A Hawaiian airline known for flights between islands wants to leap between continents, connecting Rockford with Honolulu in March, and London in May.
Thursday, it got support from the Greater Rockford Airport Authority, which said it would agree a one-year, $1.4 million revenue guarantee for Mokulele to launch both routes, pending FAA approval. Hawaii service could start March 16.
“Tonight, this is our commitment to that process,” said Amy Ott, interim director at Chicago Rockford International Airport.
Adding flights to Honolulu International Airport and London’s Stansted Airport, about an hour north of the city center, would fit well with the airport’s focus on vacation travelers, and give it a long-coveted international route.
“Part of our strategic plan is to grow our destination base and in particular grow our international base,” said Ott. “We believe both of these products will fit with what we offer.”

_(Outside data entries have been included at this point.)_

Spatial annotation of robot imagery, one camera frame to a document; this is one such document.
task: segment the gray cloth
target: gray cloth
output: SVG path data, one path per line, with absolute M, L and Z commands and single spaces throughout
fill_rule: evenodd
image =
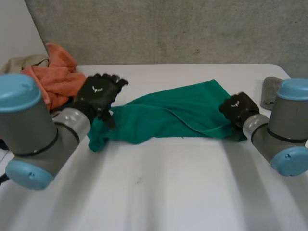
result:
M 22 70 L 30 66 L 48 67 L 49 57 L 42 54 L 34 54 L 22 58 L 11 58 L 0 69 L 0 74 L 21 73 Z
M 282 81 L 282 79 L 273 76 L 265 78 L 262 85 L 261 107 L 268 110 L 273 109 L 277 91 Z

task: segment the blue joint cap
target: blue joint cap
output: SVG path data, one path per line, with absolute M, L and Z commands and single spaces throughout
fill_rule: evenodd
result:
M 283 176 L 294 177 L 308 170 L 308 149 L 291 147 L 277 153 L 270 165 Z
M 308 100 L 308 79 L 292 78 L 285 80 L 282 82 L 277 95 L 285 100 Z
M 19 112 L 42 98 L 33 78 L 23 74 L 0 75 L 0 113 Z
M 5 173 L 12 181 L 28 189 L 43 190 L 54 180 L 46 170 L 18 160 L 11 160 Z

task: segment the orange towel
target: orange towel
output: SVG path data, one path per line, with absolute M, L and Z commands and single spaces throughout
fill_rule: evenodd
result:
M 69 97 L 76 96 L 86 77 L 76 73 L 76 60 L 61 46 L 47 44 L 49 66 L 31 66 L 22 71 L 39 86 L 49 110 L 62 106 Z

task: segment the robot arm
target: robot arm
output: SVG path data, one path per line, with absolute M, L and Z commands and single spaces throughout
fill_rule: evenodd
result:
M 109 114 L 122 87 L 128 84 L 116 75 L 88 77 L 71 107 L 51 118 L 34 80 L 25 75 L 0 76 L 0 137 L 14 154 L 3 181 L 35 190 L 45 189 L 55 178 L 79 142 L 89 132 L 94 118 L 114 128 Z
M 270 119 L 245 93 L 233 95 L 219 110 L 283 176 L 308 170 L 308 79 L 285 80 Z

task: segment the cable
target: cable
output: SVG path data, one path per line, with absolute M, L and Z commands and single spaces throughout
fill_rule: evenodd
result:
M 0 186 L 3 182 L 6 182 L 7 180 L 9 180 L 10 178 L 8 178 L 8 176 L 4 173 L 1 177 L 0 177 Z

The airport has been aggressive with revenue guarantees to entice airlines to fly from Rockford. It has deals with Frontier Airlines‘ route to Denver, which makes its inaugural flight Friday morning from Rockford, and Apple Vacations to both Cancun, Mexico, and Punta Cana, Dominican Republic.
Such deals ensure that airlines won’t lose money on a route because the airport will subsidize it if it doesn’t meet performance thresholds.
While the Mokulele agreement could potentially cost $1.4 million – $700,000 per route — that’s the worse case scenario. Ott said the deal’s structure may be advantageous to the airport. On the first 26 flights, the airport’s exposure is $18,000; on the second 26 flights, it’s $9,000 per flight.
Ott said that both flights will start during peak travel seasons, when the airport’s exposure is greatest but also when tickets sales are likely to be strong. In addition, London hosts the Olympics next summer and will be a hot ticket.
Ott said internal airport projections suggest the airport’s exposure on each route is $200,000 to $400,000.
Phil Rubin, airport commissioner, said the potential charter deals is “stepping out of the box a little bit.”
“This is an investment,” Rubin said. “We don’t look at it as an expense.”